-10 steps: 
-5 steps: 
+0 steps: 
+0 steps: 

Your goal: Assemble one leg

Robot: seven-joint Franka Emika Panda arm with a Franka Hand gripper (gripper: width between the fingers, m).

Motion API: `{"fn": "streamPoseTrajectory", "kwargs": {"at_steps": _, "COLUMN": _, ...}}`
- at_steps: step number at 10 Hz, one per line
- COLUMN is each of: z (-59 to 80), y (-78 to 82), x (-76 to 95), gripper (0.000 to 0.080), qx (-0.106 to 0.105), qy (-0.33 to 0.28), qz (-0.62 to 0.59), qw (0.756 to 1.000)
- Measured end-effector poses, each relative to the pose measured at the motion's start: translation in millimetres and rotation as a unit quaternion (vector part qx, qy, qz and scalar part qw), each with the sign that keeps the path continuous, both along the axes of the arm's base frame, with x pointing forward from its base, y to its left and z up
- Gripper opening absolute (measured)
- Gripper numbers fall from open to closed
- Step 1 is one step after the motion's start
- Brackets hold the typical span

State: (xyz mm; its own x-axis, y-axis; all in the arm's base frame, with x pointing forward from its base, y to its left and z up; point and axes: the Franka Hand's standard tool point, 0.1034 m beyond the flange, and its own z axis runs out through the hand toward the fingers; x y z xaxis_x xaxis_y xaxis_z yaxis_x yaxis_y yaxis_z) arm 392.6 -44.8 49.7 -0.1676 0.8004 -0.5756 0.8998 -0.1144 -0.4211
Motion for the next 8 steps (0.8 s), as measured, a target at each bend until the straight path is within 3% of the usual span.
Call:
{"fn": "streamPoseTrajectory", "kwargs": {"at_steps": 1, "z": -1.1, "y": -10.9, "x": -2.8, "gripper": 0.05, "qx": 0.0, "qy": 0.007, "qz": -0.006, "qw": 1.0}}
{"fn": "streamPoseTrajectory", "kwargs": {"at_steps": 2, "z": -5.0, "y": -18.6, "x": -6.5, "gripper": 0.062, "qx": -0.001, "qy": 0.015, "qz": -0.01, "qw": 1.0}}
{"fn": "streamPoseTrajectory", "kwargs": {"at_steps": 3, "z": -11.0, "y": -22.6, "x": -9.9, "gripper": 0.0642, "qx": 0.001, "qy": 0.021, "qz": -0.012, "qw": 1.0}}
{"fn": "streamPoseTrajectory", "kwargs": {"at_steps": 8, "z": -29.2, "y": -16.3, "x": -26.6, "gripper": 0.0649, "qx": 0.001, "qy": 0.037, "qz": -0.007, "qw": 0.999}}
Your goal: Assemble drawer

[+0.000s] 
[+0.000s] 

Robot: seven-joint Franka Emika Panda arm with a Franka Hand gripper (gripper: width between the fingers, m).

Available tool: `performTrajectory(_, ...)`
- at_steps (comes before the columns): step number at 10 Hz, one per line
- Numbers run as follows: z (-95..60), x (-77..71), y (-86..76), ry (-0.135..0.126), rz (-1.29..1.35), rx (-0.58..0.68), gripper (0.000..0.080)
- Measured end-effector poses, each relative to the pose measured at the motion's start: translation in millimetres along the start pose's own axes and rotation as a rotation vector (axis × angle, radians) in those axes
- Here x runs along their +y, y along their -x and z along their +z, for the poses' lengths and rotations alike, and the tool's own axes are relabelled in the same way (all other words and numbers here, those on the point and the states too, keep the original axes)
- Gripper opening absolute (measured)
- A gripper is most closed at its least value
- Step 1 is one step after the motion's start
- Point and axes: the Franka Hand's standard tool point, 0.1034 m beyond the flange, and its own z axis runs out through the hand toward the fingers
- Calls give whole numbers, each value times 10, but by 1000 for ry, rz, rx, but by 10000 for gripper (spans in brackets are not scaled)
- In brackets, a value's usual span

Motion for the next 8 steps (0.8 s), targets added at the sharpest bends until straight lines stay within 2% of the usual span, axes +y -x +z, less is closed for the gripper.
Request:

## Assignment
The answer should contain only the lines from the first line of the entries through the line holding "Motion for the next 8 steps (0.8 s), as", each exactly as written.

## Solution to this exercise
-10 steps: 
-5 steps: 
+0 steps: 
+0 steps: 

Your goal: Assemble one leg

Robot: seven-joint Franka Emika Panda arm with a Franka Hand gripper (gripper: width between the fingers, m).

Motion API: `{"fn": "streamPoseTrajectory", "kwargs": {"at_steps": _, "COLUMN": _, ...}}`
- at_steps: step number at 10 Hz, one per line
- COLUMN is each of: z (-59 to 80), y (-78 to 82), x (-76 to 95), gripper (0.000 to 0.080), qx (-0.106 to 0.105), qy (-0.33 to 0.28), qz (-0.62 to 0.59), qw (0.756 to 1.000)
- Measured end-effector poses, each relative to the pose measured at the motion's start: translation in millimetres and rotation as a unit quaternion (vector part qx, qy, qz and scalar part qw), each with the sign that keeps the path continuous, both along the axes of the arm's base frame, with x pointing forward from its base, y to its left and z up
- Gripper opening absolute (measured)
- Gripper numbers fall from open to closed
- Step 1 is one step after the motion's start
- Brackets hold the typical span

State: (xyz mm; its own x-axis, y-axis; all in the arm's base frame, with x pointing forward from its base, y to its left and z up; point and axes: the Franka Hand's standard tool point, 0.1034 m beyond the flange, and its own z axis runs out through the hand toward the fingers; x y z xaxis_x xaxis_y xaxis_z yaxis_x yaxis_y yaxis_z) arm 392.6 -44.8 49.7 -0.1676 0.8004 -0.5756 0.8998 -0.1144 -0.4211
Motion for the next 8 steps (0.8 s), as measured, a target at each bend until the straight path is within 3% of the usual span.

With that, the answer is done.